Pseudo, or platelet-type, von Willebrand disease is similar to Type 2B, but the defect is in the platelets instead of in the factor.
Causes of vWD
Like hemophilia, vWD is a genetic disorder that is usually passed from parent to child (very rarely, it can be acquired after birth). The child of a man or a woman with vWD has a 50% chance of getting the gene.
In types 1 and 2, a child can inherit the gene for the disease from one parent only. In type 3, the child usually needs to inherit the gene from both parents. In those cases, the child will likely have severe symptoms, even if the parents don't have any symptoms at all. Also, a child can inherit the gene and show no symptoms, but as a carrier can pass the gene on to any offspring.
Signs and Symptoms
The symptoms of von Willebrand disease can include:
bruising that's unusual in location or frequency
abnormal menstrual bleeding
bleeding in the mucous membranes, such as the gums, nose, and lining of the gastrointestinal system
excessive or prolonged bleeding after a tooth is pulled or tonsils are removed or prolonged oozing from cuts
excessive or prolonged bleeding after circumcision
von Willebrand activity test (also called ristocetin cofactor or RCF activity test), which measures how well the von Willebrand factor works
factor VIII activity test (also called factor VIII coagulant assay), which measures the level of factor VIII and its ability to function
von Willebrand multimers test, which helps to classify the type of von Willebrand disease
platelet function tests, which determine how well the platelets work
Tests might need to be repeated because the levels they detect may rise and fall over time. Also, the doctor will take a family medical history to see if other relatives have a bleeding disorder.
The most common treatment for vWD is desmopressin, a medication that causes a temporary increase in the von Willebrand factor and factor VIII levels. It can be given intravenously (into a vein) or intranasally (into the nose), but may be ineffective in treating Type 2A or Type 2B.
People with Type 3 (and some with Type 2A and 2B) will need treatment with Humate-P, an intravenous medication derived from human plasma that contains factor VIII and von Willebrand factor. Those with Type 1 also might receive Humate-P in certain situations, such as major trauma or major surgery, although they usually can be treated with desmopressin.
Medication to inhibit the breakdown of blood clots (such as aminocaproic acid) also might be used.
Kids with vWD should avoid unnecessary trauma, including contact sports.

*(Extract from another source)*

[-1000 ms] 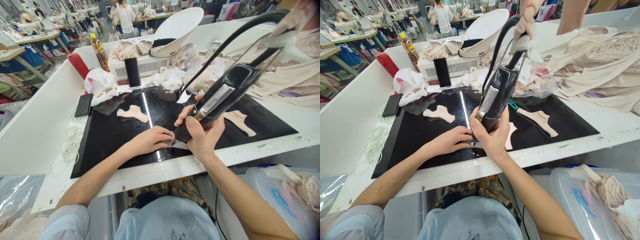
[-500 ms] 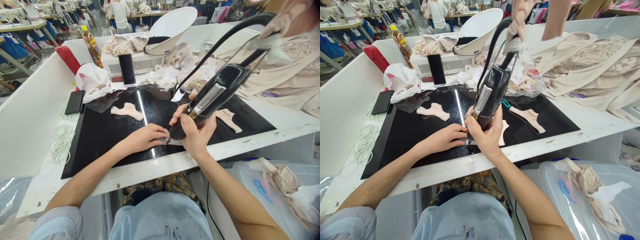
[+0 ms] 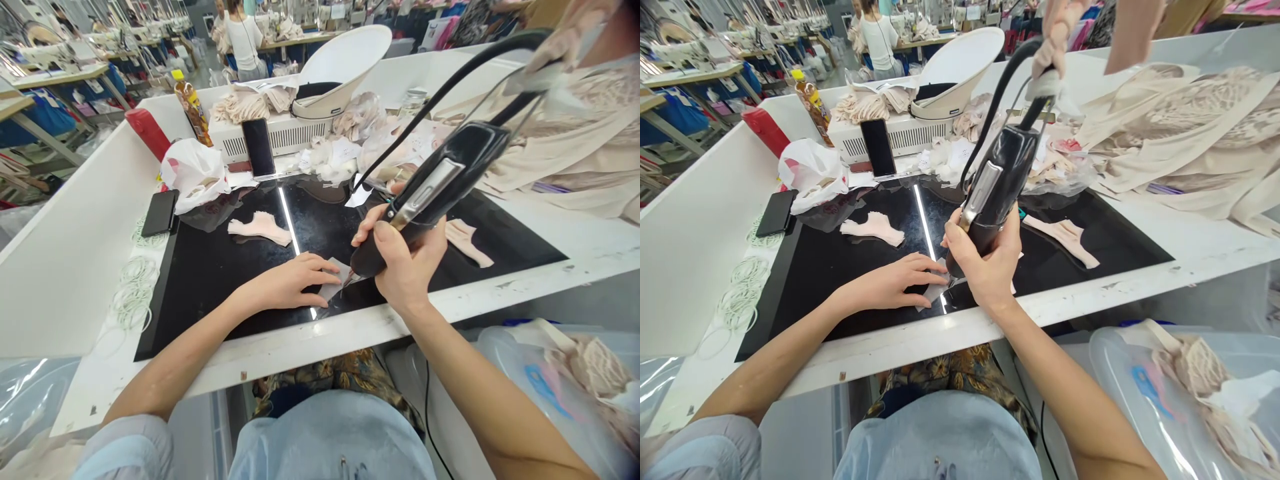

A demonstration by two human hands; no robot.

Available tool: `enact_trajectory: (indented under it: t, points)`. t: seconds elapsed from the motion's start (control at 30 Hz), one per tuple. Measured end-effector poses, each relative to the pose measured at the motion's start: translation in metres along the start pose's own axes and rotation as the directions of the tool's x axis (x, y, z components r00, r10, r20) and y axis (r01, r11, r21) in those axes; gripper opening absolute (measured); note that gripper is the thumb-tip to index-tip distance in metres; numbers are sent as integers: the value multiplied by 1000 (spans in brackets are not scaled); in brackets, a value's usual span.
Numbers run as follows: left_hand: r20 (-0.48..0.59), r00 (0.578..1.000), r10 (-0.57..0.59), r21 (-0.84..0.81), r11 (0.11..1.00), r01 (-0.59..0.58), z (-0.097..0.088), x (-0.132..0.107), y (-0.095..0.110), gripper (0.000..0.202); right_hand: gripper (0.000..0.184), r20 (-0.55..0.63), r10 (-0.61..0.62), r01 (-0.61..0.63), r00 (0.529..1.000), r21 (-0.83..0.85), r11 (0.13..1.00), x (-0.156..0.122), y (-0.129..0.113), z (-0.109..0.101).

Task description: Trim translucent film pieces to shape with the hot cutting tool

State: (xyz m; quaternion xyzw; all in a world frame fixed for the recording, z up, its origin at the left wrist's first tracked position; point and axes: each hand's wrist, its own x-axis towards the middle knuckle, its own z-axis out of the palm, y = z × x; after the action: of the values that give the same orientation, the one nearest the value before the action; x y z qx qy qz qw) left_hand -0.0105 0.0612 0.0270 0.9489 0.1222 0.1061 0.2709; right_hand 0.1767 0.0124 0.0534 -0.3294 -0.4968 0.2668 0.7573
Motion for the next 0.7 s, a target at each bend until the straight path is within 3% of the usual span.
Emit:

If bleeding does occur, apply pressure to the area. During nosebleeds, pinch the soft part of the nose and have the child lean slightly forward to keep the blood from flowing down the throat.
Because of the possibility of excessive bleeding, male infants who are at risk for vWD (those with a family history of the disease) should not be circumcised without a doctor's OK.
Girls with vWD who have started their periods might want to take extra pads or a change of clothes in case of accidents. Heavy menstrual bleeding sometimes can be controlled with birth control pills.
Kids with vWD should not take aspirin and other non-steroidal anti-inflammatory drugs (such as ibuprofen) for pain or fever. These drugs interfere with platelet function and can increase the risk of bleeding. It is safe to take acetaminophen, which doesn't affect platelet function.
Call your doctor immediately if your child experiences any excessive or unexplained bleeding.